Records from a collection
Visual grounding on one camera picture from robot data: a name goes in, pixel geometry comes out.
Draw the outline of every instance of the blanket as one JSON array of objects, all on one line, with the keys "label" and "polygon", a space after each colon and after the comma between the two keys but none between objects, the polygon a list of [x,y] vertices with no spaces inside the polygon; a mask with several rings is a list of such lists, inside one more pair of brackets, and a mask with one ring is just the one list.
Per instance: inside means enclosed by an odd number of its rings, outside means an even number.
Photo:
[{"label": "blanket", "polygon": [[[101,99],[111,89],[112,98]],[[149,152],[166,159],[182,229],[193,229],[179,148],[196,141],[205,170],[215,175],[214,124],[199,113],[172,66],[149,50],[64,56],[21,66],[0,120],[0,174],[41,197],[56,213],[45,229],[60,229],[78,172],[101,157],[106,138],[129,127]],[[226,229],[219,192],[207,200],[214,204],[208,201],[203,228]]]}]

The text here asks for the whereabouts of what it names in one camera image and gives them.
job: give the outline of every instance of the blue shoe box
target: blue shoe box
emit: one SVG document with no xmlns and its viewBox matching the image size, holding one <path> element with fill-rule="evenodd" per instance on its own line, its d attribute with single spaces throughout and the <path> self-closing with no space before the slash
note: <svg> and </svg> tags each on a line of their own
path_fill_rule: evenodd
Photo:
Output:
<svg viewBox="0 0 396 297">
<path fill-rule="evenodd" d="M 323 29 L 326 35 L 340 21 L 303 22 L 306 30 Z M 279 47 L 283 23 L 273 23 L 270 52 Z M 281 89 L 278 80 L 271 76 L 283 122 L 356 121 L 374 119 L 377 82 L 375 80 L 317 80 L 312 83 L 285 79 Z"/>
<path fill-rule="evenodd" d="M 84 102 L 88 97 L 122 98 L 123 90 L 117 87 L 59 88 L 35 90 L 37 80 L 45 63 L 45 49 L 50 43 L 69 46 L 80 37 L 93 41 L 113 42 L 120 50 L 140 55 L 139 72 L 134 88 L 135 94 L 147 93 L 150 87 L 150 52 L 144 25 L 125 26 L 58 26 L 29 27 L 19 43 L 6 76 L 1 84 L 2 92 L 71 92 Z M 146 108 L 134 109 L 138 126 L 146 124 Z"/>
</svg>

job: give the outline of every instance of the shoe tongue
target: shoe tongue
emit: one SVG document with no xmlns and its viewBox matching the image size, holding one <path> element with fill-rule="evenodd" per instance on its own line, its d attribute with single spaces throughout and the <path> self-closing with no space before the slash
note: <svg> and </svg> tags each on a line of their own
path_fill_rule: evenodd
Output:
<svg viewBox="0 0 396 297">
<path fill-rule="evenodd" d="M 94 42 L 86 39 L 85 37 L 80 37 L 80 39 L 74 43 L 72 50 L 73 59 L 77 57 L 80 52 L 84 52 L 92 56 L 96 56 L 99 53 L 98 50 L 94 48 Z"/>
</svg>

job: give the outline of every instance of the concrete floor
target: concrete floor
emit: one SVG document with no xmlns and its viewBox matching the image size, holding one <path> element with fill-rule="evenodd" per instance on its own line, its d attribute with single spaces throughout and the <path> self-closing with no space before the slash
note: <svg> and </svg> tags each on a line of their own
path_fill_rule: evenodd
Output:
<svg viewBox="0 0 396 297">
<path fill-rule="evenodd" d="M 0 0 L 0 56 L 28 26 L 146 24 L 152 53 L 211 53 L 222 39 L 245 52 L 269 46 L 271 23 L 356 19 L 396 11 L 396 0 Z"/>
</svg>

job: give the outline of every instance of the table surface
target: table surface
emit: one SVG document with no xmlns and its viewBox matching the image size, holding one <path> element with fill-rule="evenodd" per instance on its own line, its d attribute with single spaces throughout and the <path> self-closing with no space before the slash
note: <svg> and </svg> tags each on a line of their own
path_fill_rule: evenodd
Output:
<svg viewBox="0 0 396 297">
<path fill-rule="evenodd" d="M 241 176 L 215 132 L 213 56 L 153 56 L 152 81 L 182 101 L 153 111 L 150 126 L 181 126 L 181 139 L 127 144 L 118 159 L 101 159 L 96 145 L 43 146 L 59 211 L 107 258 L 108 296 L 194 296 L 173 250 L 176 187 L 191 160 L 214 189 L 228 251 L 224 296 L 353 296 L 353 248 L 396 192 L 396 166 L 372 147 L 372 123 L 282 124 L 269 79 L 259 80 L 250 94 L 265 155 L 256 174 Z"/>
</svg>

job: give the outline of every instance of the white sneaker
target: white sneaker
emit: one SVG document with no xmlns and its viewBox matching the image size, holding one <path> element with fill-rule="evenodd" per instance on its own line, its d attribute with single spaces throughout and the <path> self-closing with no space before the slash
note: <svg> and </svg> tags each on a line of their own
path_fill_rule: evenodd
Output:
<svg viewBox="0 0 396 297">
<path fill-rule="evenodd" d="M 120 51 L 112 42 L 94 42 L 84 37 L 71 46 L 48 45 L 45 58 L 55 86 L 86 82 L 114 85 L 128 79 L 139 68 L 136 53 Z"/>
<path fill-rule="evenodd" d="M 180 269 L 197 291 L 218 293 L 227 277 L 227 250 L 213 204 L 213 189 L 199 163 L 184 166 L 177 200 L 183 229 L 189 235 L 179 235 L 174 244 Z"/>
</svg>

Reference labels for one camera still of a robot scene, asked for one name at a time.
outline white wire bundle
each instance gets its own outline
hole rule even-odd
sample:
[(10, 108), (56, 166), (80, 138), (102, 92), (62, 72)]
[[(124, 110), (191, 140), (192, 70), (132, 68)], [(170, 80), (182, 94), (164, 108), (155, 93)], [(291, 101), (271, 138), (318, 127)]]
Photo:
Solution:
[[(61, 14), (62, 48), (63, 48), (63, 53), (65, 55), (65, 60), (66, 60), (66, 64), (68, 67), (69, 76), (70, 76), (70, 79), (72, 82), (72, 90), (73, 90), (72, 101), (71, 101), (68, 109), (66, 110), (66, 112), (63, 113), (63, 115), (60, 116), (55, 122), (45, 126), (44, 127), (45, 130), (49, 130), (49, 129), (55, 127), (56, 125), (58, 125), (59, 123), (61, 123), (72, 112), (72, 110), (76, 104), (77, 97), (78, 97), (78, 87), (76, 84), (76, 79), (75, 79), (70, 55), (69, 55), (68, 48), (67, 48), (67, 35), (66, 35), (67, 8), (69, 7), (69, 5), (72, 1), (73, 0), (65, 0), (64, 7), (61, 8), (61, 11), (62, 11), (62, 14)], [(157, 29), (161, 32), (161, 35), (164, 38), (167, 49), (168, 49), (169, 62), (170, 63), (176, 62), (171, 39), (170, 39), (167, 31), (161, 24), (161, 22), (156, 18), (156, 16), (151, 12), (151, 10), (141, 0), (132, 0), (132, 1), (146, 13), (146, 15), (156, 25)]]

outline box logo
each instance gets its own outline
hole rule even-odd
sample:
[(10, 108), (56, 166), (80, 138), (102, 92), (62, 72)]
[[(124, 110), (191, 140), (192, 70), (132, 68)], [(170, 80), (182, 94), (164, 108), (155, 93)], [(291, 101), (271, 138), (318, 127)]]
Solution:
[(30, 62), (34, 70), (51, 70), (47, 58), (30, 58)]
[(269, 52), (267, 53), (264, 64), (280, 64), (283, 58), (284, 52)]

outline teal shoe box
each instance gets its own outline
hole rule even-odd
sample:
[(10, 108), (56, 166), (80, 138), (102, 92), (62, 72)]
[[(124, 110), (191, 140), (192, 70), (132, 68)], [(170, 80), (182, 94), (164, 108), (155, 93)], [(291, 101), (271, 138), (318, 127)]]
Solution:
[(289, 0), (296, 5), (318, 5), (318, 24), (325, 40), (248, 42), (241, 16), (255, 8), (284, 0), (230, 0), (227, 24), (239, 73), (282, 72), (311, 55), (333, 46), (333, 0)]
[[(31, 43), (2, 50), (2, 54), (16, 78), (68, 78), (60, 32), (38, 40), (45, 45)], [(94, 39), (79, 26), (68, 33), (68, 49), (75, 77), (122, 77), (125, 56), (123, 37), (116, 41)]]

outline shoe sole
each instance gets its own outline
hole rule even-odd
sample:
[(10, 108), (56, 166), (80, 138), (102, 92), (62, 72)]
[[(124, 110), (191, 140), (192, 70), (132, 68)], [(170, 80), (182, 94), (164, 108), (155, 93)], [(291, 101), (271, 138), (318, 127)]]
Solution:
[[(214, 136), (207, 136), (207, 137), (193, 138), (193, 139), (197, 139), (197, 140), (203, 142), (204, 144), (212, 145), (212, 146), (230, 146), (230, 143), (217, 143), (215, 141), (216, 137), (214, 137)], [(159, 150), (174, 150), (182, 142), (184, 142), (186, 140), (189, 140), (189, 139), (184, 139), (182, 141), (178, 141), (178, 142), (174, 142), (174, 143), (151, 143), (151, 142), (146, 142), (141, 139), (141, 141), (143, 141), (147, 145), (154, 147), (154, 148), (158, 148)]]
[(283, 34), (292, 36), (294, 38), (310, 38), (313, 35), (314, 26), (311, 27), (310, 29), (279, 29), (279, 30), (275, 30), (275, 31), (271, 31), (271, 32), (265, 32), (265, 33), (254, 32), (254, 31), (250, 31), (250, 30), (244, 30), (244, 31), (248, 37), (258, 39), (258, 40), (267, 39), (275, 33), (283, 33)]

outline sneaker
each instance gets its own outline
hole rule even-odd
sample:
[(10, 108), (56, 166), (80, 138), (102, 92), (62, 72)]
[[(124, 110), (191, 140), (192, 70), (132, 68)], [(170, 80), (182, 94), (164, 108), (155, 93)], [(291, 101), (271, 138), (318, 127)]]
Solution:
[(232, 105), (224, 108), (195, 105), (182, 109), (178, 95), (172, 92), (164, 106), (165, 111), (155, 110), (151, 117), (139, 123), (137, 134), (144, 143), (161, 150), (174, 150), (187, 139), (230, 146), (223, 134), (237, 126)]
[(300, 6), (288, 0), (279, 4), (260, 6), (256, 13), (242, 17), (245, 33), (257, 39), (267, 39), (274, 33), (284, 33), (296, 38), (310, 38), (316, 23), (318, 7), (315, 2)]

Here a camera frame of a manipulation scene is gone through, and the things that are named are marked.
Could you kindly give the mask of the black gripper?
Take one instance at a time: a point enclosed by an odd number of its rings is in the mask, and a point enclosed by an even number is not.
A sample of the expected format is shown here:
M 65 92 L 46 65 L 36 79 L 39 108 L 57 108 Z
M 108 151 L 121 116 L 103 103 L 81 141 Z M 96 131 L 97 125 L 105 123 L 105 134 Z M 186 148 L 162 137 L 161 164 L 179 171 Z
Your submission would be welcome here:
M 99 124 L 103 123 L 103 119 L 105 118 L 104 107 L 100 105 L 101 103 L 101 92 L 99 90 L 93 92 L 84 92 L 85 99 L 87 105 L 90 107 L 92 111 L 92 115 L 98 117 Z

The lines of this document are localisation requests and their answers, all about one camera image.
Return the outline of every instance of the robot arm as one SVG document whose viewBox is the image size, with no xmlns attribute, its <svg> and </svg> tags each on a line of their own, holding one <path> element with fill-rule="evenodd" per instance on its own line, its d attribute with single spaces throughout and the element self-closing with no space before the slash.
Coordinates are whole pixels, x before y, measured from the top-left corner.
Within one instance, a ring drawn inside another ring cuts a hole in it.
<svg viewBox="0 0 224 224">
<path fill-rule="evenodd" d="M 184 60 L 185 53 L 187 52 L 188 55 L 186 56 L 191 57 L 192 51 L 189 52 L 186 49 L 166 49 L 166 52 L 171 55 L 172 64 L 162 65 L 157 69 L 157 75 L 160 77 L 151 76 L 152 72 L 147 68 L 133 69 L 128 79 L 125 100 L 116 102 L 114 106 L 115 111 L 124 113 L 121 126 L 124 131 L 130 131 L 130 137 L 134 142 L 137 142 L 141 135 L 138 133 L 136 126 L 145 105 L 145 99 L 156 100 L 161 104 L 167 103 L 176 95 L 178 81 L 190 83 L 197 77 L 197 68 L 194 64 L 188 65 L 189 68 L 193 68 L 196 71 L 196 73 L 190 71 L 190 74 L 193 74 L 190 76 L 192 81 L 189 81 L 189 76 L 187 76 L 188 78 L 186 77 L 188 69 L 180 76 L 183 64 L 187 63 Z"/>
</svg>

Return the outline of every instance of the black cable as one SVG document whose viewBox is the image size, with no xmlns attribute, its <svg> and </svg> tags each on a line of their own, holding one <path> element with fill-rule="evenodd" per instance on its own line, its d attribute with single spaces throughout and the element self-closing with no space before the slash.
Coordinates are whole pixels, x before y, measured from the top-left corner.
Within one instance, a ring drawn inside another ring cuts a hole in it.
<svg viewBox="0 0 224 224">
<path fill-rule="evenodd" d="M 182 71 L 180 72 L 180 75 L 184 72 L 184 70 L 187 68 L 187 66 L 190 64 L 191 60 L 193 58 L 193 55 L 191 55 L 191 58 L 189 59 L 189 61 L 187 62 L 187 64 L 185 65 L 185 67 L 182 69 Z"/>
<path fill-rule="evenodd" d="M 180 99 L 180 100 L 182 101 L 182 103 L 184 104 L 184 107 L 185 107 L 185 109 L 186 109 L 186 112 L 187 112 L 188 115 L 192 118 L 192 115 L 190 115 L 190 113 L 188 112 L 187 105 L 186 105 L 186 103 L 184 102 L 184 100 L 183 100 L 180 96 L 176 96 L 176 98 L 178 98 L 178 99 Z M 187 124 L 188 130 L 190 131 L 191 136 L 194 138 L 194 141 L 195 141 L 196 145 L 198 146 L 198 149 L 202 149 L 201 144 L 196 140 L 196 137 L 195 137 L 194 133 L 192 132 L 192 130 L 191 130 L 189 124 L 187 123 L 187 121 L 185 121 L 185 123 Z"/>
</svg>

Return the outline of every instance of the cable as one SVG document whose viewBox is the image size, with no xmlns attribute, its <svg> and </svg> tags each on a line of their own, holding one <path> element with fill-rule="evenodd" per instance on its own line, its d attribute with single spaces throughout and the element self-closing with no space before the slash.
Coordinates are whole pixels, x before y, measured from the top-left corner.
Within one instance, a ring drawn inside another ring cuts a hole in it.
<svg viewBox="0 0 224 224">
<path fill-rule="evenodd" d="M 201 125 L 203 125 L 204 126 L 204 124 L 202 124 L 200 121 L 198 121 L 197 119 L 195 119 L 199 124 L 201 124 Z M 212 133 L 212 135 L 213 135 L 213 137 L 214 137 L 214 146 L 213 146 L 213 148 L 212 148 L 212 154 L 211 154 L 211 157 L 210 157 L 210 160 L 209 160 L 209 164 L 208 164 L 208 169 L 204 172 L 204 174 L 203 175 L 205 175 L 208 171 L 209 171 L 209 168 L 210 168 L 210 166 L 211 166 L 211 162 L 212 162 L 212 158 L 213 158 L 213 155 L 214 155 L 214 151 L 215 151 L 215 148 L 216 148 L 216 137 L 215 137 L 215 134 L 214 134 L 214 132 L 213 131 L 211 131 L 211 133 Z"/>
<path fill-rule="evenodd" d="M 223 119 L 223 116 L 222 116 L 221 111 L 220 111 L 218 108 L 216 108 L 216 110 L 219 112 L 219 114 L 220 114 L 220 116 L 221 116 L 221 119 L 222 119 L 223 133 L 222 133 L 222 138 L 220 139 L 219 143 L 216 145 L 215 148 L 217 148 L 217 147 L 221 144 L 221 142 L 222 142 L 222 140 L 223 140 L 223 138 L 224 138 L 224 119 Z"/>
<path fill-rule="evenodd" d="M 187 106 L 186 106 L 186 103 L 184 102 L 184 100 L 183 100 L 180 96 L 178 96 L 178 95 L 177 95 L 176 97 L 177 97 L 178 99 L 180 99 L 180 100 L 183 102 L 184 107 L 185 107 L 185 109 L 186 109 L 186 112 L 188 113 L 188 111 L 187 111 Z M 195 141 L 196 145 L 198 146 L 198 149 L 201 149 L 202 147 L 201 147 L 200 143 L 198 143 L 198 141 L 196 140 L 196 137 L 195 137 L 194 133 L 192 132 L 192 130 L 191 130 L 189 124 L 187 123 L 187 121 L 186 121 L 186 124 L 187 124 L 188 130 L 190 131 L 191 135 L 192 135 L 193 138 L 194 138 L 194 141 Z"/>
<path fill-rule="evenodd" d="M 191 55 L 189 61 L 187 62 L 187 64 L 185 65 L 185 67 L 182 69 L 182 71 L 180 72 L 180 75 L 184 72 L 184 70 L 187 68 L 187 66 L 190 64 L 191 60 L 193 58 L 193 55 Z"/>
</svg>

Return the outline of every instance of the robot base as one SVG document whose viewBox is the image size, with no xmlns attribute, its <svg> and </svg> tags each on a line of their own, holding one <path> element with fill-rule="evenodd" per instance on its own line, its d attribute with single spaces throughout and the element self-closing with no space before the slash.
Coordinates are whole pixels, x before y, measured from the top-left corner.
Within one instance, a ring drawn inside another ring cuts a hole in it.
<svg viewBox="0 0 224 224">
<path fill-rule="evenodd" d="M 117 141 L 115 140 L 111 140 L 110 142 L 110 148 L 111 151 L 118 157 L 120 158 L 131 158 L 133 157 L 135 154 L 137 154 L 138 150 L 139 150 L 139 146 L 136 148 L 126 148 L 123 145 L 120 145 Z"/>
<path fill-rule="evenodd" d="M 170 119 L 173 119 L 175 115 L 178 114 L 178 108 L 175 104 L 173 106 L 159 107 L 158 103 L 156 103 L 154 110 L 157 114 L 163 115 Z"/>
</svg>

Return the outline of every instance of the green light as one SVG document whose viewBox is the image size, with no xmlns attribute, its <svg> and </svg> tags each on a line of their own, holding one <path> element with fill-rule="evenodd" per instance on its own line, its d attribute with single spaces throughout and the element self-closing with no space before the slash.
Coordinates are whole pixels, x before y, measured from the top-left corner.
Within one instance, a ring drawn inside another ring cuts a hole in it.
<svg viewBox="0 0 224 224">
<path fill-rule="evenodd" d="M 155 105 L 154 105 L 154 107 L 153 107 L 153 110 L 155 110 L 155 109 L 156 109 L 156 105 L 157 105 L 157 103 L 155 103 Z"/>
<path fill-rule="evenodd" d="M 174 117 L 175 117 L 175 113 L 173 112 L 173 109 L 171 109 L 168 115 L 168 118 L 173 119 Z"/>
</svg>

- Required work: Take the entries above and copy them exactly from the first line through the line with "target: blue shoe box"; leave out every line after it.

- Final answer:
Visual grounding on one camera picture from robot data: a name goes in, pixel geometry comes out.
Draw the outline of every instance of the blanket as one JSON array of objects, all on one line, with the keys "label" and "polygon", a space after each colon and after the comma between the two keys but none between objects, the polygon a list of [x,y] vertices with no spaces inside the polygon; a mask with several rings is a list of such lists, inside one more pair of brackets, and a mask with one ring is just the one list.
Per instance: inside means enclosed by an odd number of its rings, outside means an even number.
Photo:
[{"label": "blanket", "polygon": [[[101,99],[111,89],[112,98]],[[149,152],[166,159],[182,229],[193,229],[179,148],[196,141],[205,170],[215,175],[214,124],[199,113],[172,66],[149,50],[64,56],[21,66],[0,120],[0,174],[41,197],[56,213],[45,229],[60,229],[78,172],[101,157],[106,138],[129,127]],[[226,229],[219,192],[207,200],[214,204],[208,201],[203,228]]]}]

The text here asks for the whereabouts of what it names in one camera image and gives them.
job: give the outline of every instance of the blue shoe box
target: blue shoe box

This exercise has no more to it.